### Exercise instructions
Review the material line by line. Identify and copy every line that contains the string "block".

### Records for this task

********************

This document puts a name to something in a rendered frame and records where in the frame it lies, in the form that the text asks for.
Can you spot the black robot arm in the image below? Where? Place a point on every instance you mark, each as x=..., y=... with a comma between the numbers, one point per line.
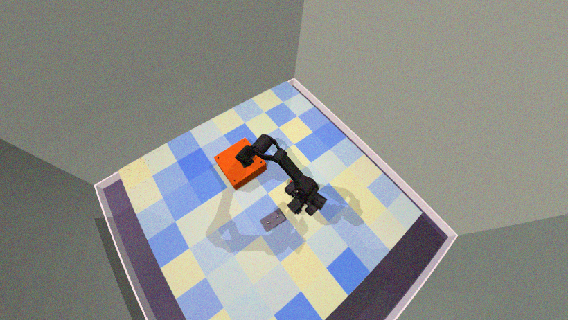
x=306, y=186

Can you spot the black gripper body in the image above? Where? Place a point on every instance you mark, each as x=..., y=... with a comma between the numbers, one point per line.
x=290, y=189

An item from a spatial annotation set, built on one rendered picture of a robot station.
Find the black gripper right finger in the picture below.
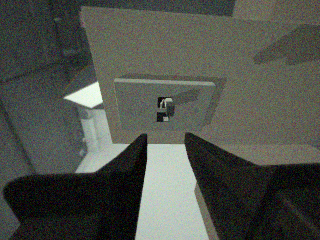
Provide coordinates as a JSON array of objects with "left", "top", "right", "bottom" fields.
[{"left": 184, "top": 132, "right": 320, "bottom": 240}]

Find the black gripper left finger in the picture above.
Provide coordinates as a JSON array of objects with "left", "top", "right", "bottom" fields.
[{"left": 3, "top": 133, "right": 147, "bottom": 240}]

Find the grey panel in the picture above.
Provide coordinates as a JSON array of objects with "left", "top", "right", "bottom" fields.
[{"left": 80, "top": 6, "right": 320, "bottom": 145}]

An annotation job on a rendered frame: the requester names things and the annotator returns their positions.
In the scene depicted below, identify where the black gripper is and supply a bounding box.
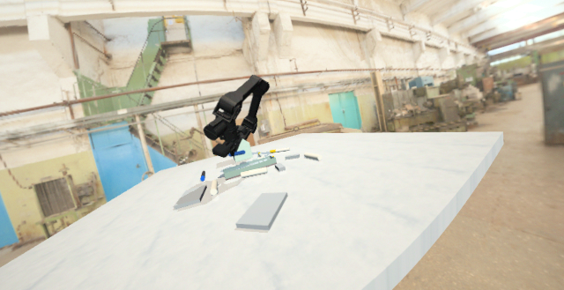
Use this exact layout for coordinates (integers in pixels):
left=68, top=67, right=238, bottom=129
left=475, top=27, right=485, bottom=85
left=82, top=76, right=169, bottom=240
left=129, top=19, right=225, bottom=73
left=212, top=125, right=248, bottom=158

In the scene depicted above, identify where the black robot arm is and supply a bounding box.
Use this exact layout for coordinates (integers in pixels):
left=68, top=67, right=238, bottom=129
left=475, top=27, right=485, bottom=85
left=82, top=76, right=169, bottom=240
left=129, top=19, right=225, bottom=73
left=204, top=75, right=270, bottom=141

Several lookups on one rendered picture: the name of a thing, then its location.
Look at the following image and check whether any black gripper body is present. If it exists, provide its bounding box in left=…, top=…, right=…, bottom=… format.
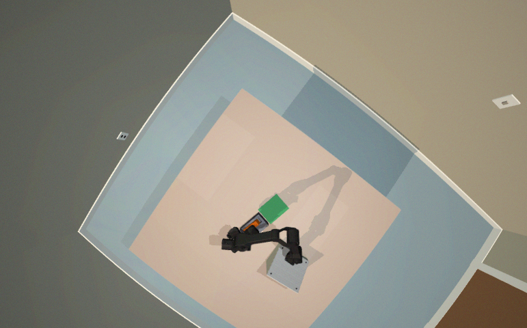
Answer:
left=231, top=224, right=259, bottom=253

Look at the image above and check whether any orange l-shaped part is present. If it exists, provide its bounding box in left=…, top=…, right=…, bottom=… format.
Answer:
left=244, top=219, right=260, bottom=231

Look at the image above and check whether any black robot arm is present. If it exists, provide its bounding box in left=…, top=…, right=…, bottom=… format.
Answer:
left=221, top=227, right=302, bottom=266

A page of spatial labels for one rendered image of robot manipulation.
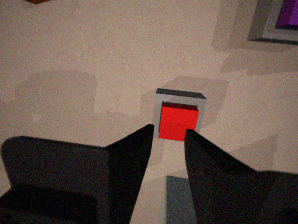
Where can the red button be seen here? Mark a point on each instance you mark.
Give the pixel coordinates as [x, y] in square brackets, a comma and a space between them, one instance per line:
[175, 111]

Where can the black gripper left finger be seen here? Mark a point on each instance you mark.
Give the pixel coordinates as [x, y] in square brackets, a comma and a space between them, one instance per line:
[112, 174]

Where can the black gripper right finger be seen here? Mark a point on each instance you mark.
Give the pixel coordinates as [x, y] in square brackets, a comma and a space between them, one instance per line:
[227, 191]

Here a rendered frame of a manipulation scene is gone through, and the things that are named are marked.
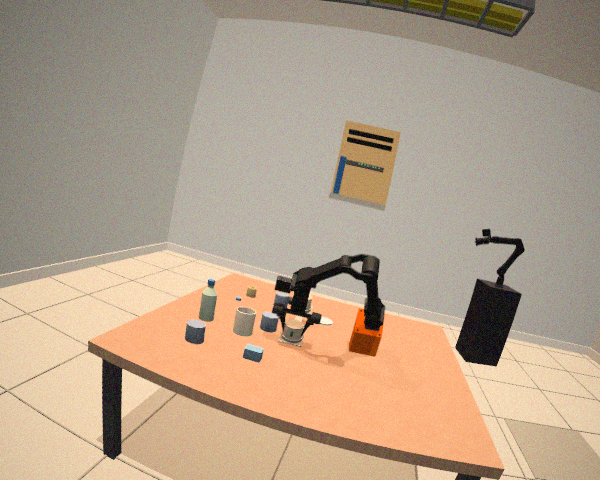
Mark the small light blue block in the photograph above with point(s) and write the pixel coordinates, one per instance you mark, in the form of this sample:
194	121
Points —
254	353

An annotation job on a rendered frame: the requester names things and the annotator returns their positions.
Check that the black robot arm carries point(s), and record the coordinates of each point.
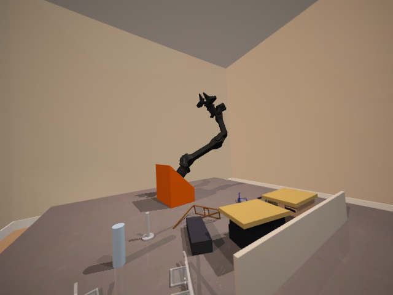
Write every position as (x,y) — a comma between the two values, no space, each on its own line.
(187,159)

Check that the beige flat panel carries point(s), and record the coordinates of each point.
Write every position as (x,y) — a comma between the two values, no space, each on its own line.
(264,266)

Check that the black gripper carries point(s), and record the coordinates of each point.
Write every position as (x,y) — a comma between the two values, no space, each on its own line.
(202,102)

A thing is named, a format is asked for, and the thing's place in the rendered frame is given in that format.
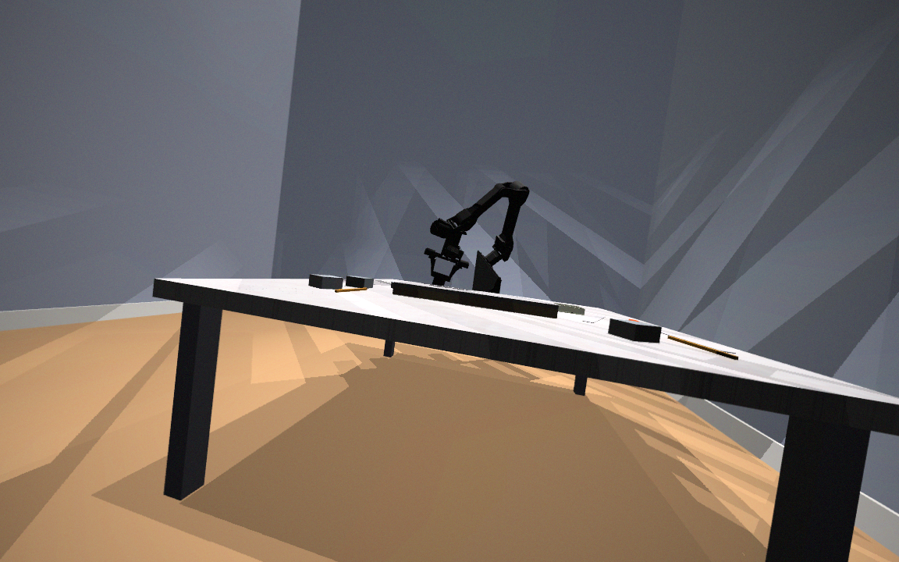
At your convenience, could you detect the white rectangular floor panel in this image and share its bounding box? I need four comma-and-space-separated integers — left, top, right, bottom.
393, 282, 559, 318

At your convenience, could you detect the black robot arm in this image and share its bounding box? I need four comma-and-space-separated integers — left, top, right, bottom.
430, 181, 529, 268

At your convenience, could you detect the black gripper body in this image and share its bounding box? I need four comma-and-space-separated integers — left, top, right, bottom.
424, 240, 469, 269

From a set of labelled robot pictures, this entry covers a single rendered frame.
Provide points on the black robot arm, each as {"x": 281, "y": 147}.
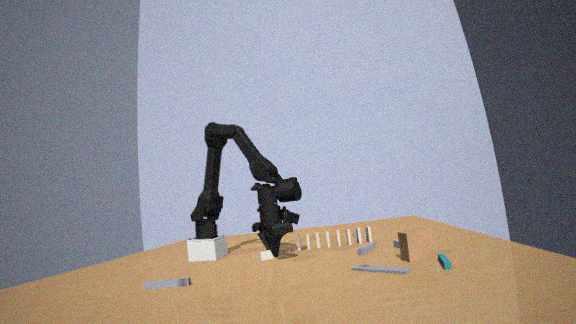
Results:
{"x": 209, "y": 202}

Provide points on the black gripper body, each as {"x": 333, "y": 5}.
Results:
{"x": 269, "y": 221}

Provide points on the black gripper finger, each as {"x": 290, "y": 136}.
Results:
{"x": 263, "y": 240}
{"x": 273, "y": 242}

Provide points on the teal rectangular block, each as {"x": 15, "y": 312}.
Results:
{"x": 444, "y": 261}

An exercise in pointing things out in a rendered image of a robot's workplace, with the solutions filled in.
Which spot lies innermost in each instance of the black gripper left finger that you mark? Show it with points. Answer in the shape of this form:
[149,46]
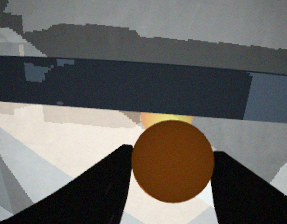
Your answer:
[97,196]

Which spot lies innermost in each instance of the translucent orange ball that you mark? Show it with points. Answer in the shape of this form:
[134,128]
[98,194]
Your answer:
[152,118]

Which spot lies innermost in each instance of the brown ball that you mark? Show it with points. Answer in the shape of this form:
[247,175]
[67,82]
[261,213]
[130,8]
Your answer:
[172,161]

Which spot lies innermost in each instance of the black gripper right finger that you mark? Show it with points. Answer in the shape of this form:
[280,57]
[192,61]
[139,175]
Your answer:
[241,197]

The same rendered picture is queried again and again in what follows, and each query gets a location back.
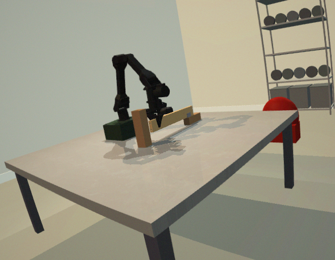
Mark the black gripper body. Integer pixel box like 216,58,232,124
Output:
146,97,173,116

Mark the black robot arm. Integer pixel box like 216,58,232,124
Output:
112,53,170,121

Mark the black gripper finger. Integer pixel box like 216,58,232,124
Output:
155,114,164,128
147,114,156,120

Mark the long wooden rail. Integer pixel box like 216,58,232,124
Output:
148,106,194,132

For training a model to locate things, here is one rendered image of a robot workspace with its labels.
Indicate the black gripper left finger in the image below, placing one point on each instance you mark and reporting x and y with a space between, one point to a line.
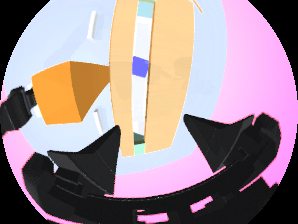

********************

### Reply to the task
Mark the small light blue block in the photograph above with point(s) and write the pixel coordinates, one per instance you mark, in the form of this sample:
Provide points on the teal rectangular block, each as {"x": 15, "y": 312}.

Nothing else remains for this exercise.